15 thoughts on “0331-20 NY Times Crossword 31 Mar 20, Tuesday”

  1. 11:23 “Someday, when I grow up, I’m going to recognize the theme while I work the puzzle.”, said the guy who had “blow back” instead of “clap back”…

  2. 7:04. The theme seemed a bit of a stretch. CLAPBACK? GOLFCLAP? I’ve been around the game of golf my whole life, but I’ve never heard that expression. SLOWCLAP? Oh well, if people know these things, so be it.

    The earth’s rotation slows about 1.8 milliseconds every century so it won’t stop spinning any time soon…

    Best –

  3. I forgot to comment about it above, but I’ve never heard any of the phrases “CLAP BACK”, “GOLF CLAP”, or “SLOW CLAP”. When I finished the puzzle, I thought about that for a second or two, decided they must be actual things, and moved on. As Jeff says, “Oh well.” … 😜

  4. Maybe Clapback refers to Pelosi’s response to trumps State of the Union address. Otherwise I’ve never heard of it. Slow clap is legit but I’ve played golf for 40 years and have never heard of a golf clap. 8min.

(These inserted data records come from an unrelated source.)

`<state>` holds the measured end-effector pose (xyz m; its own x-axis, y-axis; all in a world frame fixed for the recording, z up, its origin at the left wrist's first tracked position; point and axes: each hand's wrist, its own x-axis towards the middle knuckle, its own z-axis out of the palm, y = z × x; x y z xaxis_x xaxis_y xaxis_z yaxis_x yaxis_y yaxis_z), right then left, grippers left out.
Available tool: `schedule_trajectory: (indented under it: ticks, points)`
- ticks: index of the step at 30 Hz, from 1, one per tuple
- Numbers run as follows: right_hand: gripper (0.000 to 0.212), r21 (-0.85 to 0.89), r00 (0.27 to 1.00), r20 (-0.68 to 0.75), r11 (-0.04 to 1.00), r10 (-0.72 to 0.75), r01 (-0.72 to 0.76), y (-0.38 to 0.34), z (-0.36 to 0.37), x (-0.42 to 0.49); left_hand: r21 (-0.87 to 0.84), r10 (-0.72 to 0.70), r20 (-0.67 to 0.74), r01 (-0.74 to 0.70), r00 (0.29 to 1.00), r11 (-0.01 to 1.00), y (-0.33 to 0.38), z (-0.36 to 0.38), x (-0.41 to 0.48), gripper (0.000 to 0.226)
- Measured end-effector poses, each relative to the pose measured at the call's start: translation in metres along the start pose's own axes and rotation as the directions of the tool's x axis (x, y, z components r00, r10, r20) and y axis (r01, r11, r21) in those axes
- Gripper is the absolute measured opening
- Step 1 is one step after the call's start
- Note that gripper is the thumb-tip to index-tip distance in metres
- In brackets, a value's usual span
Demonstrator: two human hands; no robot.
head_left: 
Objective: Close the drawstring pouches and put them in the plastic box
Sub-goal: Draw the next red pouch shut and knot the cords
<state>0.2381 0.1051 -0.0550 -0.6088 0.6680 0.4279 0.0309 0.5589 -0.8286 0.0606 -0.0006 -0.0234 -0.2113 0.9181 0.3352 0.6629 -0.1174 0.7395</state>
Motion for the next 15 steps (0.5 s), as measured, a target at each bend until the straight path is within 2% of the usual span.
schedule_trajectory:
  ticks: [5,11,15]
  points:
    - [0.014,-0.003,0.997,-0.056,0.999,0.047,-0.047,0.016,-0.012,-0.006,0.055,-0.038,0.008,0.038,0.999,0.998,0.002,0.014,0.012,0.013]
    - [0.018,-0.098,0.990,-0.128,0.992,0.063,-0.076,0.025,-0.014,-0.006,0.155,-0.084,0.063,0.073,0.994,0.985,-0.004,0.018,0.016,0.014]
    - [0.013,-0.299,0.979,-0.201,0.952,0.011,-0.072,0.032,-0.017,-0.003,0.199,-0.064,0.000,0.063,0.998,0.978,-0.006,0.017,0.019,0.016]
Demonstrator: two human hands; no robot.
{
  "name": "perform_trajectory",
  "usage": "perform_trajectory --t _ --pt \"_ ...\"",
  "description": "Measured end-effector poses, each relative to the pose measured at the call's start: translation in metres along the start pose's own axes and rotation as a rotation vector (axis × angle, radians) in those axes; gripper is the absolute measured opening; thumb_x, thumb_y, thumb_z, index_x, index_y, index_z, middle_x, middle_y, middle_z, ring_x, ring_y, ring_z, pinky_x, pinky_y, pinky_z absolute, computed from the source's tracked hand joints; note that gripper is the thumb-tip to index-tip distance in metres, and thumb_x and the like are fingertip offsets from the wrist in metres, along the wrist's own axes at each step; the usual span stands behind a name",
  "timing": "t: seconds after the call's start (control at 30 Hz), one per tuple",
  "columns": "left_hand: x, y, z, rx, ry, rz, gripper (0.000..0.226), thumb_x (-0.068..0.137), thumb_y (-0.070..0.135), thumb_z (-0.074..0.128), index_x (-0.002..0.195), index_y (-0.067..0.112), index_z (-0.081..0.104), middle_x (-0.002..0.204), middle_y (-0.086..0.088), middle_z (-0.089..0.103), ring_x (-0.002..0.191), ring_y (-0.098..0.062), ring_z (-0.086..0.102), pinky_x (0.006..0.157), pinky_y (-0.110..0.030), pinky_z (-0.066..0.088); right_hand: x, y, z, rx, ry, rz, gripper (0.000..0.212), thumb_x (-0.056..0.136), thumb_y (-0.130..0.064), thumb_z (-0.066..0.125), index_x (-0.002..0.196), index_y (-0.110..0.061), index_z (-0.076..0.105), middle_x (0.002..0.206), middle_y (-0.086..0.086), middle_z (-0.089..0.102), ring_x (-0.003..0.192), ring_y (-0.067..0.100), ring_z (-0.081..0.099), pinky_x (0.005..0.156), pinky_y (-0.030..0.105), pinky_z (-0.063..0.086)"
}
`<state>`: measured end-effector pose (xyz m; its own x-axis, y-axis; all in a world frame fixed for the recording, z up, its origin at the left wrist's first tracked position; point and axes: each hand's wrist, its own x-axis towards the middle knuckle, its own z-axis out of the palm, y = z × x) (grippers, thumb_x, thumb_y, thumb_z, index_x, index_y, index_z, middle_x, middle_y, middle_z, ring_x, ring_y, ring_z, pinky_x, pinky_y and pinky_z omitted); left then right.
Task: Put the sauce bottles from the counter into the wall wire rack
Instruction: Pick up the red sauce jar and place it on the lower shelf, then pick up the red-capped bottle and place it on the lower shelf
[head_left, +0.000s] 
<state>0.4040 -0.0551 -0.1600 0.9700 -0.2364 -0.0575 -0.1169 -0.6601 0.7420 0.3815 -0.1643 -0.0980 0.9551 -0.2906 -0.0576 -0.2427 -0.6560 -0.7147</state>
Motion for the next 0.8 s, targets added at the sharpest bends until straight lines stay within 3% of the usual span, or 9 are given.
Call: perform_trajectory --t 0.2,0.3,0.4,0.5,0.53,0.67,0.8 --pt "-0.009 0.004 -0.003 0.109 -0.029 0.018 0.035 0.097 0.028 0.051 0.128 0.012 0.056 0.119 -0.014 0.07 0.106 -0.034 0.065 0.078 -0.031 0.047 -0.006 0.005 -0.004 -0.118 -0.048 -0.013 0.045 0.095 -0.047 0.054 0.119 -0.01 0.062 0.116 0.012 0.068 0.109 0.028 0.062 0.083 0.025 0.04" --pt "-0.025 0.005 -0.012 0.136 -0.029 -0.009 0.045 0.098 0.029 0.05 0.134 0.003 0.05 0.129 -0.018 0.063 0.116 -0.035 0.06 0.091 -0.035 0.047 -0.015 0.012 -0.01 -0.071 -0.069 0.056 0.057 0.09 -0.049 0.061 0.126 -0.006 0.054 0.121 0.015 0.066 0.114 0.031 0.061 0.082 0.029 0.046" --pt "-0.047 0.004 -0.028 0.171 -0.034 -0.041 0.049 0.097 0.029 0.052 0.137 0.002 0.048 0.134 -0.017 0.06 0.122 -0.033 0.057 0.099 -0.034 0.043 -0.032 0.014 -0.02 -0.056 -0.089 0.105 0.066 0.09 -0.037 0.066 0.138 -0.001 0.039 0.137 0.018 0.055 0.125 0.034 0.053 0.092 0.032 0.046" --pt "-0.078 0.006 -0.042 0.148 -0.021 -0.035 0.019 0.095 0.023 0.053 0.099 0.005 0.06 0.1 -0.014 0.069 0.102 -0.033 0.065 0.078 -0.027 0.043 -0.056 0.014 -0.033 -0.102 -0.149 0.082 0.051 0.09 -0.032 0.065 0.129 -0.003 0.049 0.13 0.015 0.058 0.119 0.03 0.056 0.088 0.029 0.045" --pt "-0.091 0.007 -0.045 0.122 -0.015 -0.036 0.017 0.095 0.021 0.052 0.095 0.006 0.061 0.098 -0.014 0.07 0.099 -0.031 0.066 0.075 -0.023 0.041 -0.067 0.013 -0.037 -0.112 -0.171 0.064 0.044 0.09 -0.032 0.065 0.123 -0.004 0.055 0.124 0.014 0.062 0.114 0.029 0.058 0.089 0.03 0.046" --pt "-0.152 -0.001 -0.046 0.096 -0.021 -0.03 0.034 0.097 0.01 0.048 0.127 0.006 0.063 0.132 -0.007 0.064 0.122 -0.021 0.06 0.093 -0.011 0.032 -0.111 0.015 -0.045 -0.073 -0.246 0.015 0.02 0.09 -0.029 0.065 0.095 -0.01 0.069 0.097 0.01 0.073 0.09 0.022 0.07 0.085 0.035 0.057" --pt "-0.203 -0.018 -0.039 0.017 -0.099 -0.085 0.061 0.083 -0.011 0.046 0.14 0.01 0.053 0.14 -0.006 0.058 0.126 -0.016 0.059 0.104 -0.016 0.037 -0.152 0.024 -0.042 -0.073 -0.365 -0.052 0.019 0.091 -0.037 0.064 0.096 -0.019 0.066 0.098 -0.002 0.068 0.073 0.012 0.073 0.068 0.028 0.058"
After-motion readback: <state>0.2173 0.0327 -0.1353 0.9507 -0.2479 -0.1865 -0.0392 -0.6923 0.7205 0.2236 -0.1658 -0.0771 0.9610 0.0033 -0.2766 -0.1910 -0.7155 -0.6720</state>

    1. Probably most of us have seen the now-classic photo of Pelosi’s SLOW CLAP BACK response to Trump’s SOU introduction. Thanks for citing it.

  5. 18:26 no errors…I agree with all of the above comments and would like to add that 45A fits perfectly with this and other puzzles that have 2 setters.

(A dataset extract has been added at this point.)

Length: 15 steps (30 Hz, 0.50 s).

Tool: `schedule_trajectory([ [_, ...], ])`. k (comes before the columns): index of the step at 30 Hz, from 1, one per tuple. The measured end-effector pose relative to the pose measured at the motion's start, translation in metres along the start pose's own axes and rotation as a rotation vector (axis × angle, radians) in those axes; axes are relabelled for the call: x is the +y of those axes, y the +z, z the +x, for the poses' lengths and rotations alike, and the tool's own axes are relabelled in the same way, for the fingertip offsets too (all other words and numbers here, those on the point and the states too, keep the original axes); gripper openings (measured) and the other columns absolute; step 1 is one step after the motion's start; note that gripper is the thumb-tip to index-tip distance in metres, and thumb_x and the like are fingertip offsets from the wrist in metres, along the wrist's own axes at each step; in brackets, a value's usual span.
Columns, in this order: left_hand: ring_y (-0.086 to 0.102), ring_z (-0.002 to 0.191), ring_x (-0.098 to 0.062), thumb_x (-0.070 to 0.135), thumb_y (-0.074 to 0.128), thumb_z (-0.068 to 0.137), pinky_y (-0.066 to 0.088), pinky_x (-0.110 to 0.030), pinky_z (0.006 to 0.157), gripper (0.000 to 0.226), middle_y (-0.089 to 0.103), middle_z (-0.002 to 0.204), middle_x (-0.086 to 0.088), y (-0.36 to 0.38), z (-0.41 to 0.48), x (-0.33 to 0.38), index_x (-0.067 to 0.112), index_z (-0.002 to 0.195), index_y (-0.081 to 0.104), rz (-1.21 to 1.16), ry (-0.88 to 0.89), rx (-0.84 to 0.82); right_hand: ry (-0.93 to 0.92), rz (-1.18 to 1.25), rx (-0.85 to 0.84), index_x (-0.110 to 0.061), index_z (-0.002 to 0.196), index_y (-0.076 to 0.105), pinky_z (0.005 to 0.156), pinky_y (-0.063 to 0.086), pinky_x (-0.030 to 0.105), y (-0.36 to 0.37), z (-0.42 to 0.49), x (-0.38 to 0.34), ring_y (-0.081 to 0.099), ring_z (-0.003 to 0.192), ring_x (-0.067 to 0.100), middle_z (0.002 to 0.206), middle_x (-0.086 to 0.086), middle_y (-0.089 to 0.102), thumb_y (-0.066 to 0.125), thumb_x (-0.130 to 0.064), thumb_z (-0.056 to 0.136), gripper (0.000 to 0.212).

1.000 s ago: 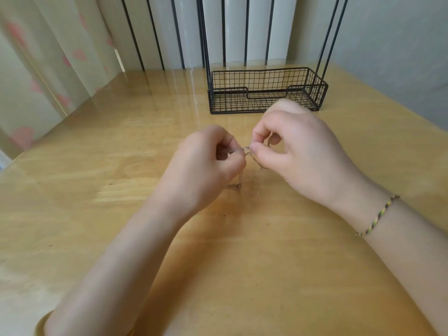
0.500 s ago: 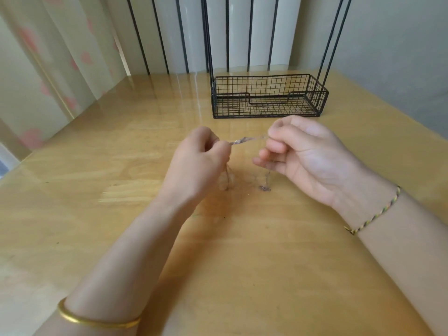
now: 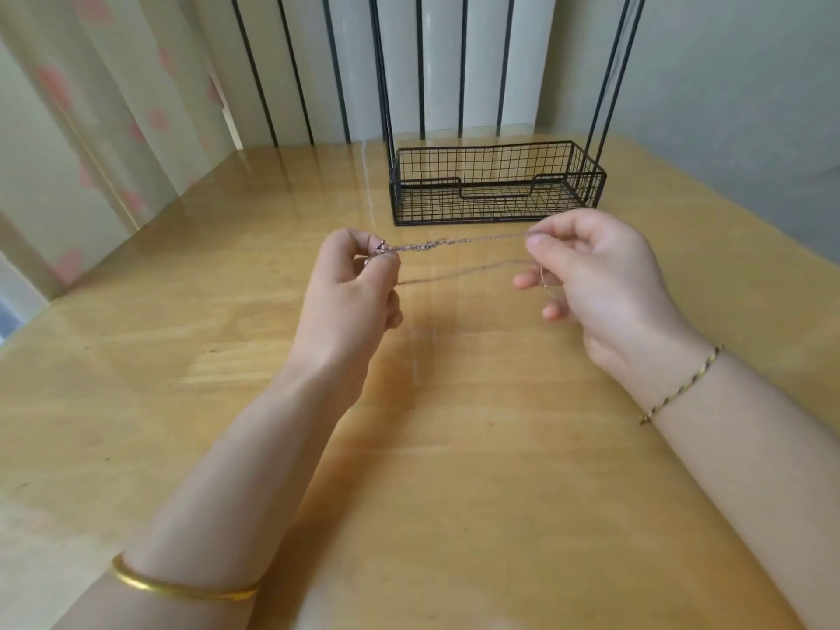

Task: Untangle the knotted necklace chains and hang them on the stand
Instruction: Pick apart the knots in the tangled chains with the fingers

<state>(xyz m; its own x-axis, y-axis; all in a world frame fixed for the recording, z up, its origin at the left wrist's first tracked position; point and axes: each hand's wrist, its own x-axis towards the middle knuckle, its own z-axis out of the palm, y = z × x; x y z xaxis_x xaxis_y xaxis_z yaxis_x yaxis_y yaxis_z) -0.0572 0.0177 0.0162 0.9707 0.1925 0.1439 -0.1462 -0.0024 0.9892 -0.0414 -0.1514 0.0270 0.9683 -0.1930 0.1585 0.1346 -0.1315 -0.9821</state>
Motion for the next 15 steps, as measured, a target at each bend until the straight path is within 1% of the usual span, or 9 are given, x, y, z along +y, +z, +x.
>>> schedule_trajectory([
  [2,0.032,0.043,-0.007,0.010,0.048,0.095,0.036,-0.024,0.053,0.015,0.038,0.062,0.005,-0.001,0.001,-0.002,0.018,0.083,0.044,0.063,-0.003,0.005,0.019,-0.004,0.013,-0.017,0.081,0.059,0.034,0.031,0.013,-0.003,0.002,0.001,0.052,0.043,-0.001,0.068,-0.003,0.055,0.059,-0.010,0.089,0.010],
  [3,0.033,0.043,-0.007,0.012,0.048,0.095,0.036,-0.025,0.053,0.015,0.039,0.062,0.005,-0.003,0.003,-0.002,0.019,0.083,0.045,0.094,-0.005,0.026,0.014,-0.052,-0.004,-0.017,0.080,0.061,0.036,0.032,0.010,-0.006,0.003,0.001,0.047,0.040,-0.004,0.066,-0.005,0.054,0.062,-0.012,0.087,0.008],
  [5,0.035,0.047,-0.008,0.012,0.047,0.095,0.038,-0.026,0.054,0.016,0.041,0.064,0.005,-0.007,0.006,-0.002,0.021,0.082,0.045,0.131,-0.007,0.107,0.012,-0.194,-0.082,-0.018,0.078,0.065,0.041,0.033,0.007,-0.011,0.004,-0.002,0.046,0.041,-0.007,0.060,-0.012,0.052,0.068,-0.016,0.083,0.006],
  [6,0.038,0.050,-0.009,0.011,0.046,0.095,0.042,-0.026,0.055,0.017,0.042,0.065,0.004,-0.009,0.008,-0.002,0.021,0.082,0.044,0.121,-0.022,0.157,0.027,-0.249,-0.139,-0.020,0.075,0.066,0.044,0.034,0.010,-0.014,0.004,-0.003,0.046,0.045,-0.003,0.057,-0.015,0.052,0.070,-0.019,0.081,0.007],
  [8,0.047,0.056,-0.010,0.004,0.043,0.094,0.054,-0.026,0.062,0.018,0.044,0.068,0.000,-0.015,0.012,-0.001,0.018,0.082,0.044,-0.014,-0.093,0.229,0.062,-0.320,-0.226,-0.020,0.074,0.068,0.047,0.029,0.020,-0.017,0.004,-0.004,0.039,0.049,0.007,0.054,-0.014,0.051,0.072,-0.023,0.079,0.007],
  [10,0.055,0.058,-0.013,-0.002,0.040,0.094,0.059,-0.029,0.068,0.016,0.043,0.069,-0.004,-0.018,0.014,0.001,0.011,0.084,0.044,-0.252,-0.160,0.234,0.061,-0.349,-0.251,-0.019,0.075,0.068,0.044,0.027,0.018,-0.018,0.005,-0.004,0.035,0.044,0.005,0.048,-0.016,0.048,0.070,-0.027,0.080,0.010],
  [12,0.056,0.051,-0.013,-0.003,0.038,0.094,0.058,-0.029,0.062,0.015,0.041,0.067,-0.006,-0.018,0.015,0.002,0.008,0.085,0.042,-0.416,-0.200,0.228,0.050,-0.318,-0.288,-0.017,0.077,0.069,0.038,0.024,0.012,-0.015,0.005,-0.003,0.033,0.036,0.003,0.042,-0.016,0.041,0.066,-0.034,0.083,0.018],
  [14,0.048,0.043,-0.011,-0.001,0.038,0.095,0.051,-0.024,0.052,0.018,0.040,0.062,-0.004,-0.017,0.016,0.001,0.008,0.079,0.040,-0.480,-0.235,0.210,0.066,-0.280,-0.332,-0.016,0.080,0.071,0.035,0.023,0.011,-0.013,0.004,-0.004,0.033,0.039,0.002,0.043,-0.016,0.039,0.064,-0.042,0.081,0.027],
  [15,0.043,0.041,-0.011,0.000,0.038,0.095,0.047,-0.021,0.047,0.022,0.039,0.060,-0.003,-0.017,0.015,0.001,0.009,0.075,0.040,-0.507,-0.256,0.190,0.081,-0.274,-0.361,-0.016,0.082,0.072,0.036,0.024,0.010,-0.013,0.003,-0.005,0.037,0.038,0.001,0.039,-0.018,0.041,0.066,-0.042,0.079,0.027],
])
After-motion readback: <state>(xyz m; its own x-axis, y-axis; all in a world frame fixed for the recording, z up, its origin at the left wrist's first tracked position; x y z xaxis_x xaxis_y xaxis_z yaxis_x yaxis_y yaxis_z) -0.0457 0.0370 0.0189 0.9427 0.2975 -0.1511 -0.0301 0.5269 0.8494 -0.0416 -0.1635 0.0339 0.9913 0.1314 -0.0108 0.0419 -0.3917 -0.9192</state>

  6. No errors. Fairly typical ease for a Tuesday (if indeed it is a Tuesday… I am trying out an early retirement due to COVID)
    The theme was a bit thin. I am giving it a barely audible golf clap.

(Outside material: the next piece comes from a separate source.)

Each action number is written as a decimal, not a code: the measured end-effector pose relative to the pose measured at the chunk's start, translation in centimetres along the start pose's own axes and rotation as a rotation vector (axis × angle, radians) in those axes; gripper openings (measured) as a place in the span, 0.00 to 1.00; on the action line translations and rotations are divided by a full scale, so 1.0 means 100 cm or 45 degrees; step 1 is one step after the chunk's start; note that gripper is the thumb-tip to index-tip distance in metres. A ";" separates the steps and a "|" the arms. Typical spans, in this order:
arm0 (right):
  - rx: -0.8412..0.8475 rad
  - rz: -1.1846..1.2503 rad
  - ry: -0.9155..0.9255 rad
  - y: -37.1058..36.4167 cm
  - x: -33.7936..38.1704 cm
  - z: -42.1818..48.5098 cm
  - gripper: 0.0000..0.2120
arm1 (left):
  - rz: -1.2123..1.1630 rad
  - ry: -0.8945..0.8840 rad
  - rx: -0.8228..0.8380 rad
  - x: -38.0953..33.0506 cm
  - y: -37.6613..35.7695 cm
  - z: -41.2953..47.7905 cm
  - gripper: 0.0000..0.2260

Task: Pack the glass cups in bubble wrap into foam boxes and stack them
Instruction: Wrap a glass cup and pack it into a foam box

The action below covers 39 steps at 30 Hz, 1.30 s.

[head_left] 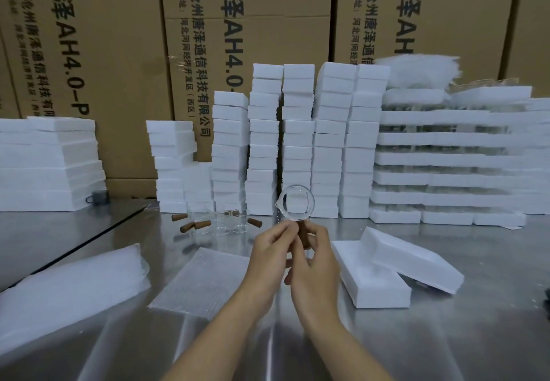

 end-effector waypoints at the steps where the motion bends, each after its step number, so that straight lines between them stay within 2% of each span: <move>1: 0.003 0.001 0.003 0.000 0.000 0.000 0.07 | -0.024 0.008 0.005 0.001 0.000 0.001 0.14; 7: 0.010 0.163 -0.073 0.000 0.003 0.004 0.04 | -0.215 0.102 0.071 0.006 -0.001 0.006 0.12; 9: 0.042 0.339 -0.206 -0.001 0.006 0.005 0.05 | -0.289 0.134 0.102 0.009 -0.001 0.008 0.12; 12: 0.115 0.737 -0.489 -0.005 0.009 0.010 0.13 | -0.280 0.140 0.130 0.012 0.000 0.009 0.10; 14: 0.199 0.993 -0.676 -0.009 0.011 0.010 0.14 | -0.271 0.126 0.129 0.015 -0.001 0.010 0.10; 16: 0.265 1.208 -0.824 -0.014 0.011 0.008 0.14 | -0.302 0.088 0.076 0.017 -0.001 0.011 0.20; 19: 0.336 1.356 -0.952 -0.017 0.009 0.006 0.18 | -0.252 -0.077 -0.069 0.018 -0.001 0.015 0.32; 23: 0.382 1.420 -1.021 -0.018 0.006 0.006 0.17 | -0.182 -0.207 -0.222 0.023 0.002 0.020 0.40; 30: 0.362 1.374 -1.035 -0.016 0.005 0.005 0.16 | -0.097 -0.276 -0.265 0.021 0.005 0.019 0.41; 35: 0.279 1.213 -1.004 -0.012 0.001 0.008 0.15 | 0.418 -0.594 -0.431 -0.003 0.013 0.007 0.35; 37: 0.252 1.138 -0.981 -0.009 -0.001 0.010 0.17 | 0.460 -0.643 -0.484 -0.007 0.016 0.004 0.30; 39: 0.205 1.092 -0.942 -0.007 -0.001 0.013 0.18 | 0.405 -0.600 -0.528 -0.004 0.021 0.006 0.28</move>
Point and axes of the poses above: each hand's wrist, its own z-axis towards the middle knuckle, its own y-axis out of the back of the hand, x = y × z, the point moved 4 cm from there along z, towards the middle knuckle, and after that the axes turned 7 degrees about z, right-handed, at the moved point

  7. Immediately dropped in “BLANCO” for 65A. Didn’t know it could also be spelled “BLANCA” … learned all my rudimentary Spanish working in the lettuce fields in the Salinas Valley as a teenager. (There is even “Blanco Road” at the south end of the city). Even though my mother taught Spanish and ESL in the schools, everything I picked up was out on the farm. That was my only hang on this puzzle. But still didn’t “get” the theme. Saw the “thunder clap” but not know “golf clap” or “slow clap”. Oh well, I still learn something every day!

  8. 9:48, no errors. Breezed through the upper half; bogged down in the lower half. BLANCO before BLANCA; SNAP BACK/CLAW BACK before CLAP BACK.

  9. No errors but had all of the same issues as others have already noted. Attempting to decipher the theme was a waste of time.

    The word BLANCA is an adjective in Spanish and therefore must agree in gender with its noun. The noun in this case is “banda” (from the clue word “band”). So it is correctly matched. The editors, however, are playing fast and loose jumping back and forth between Spanish and English for this clue and answer.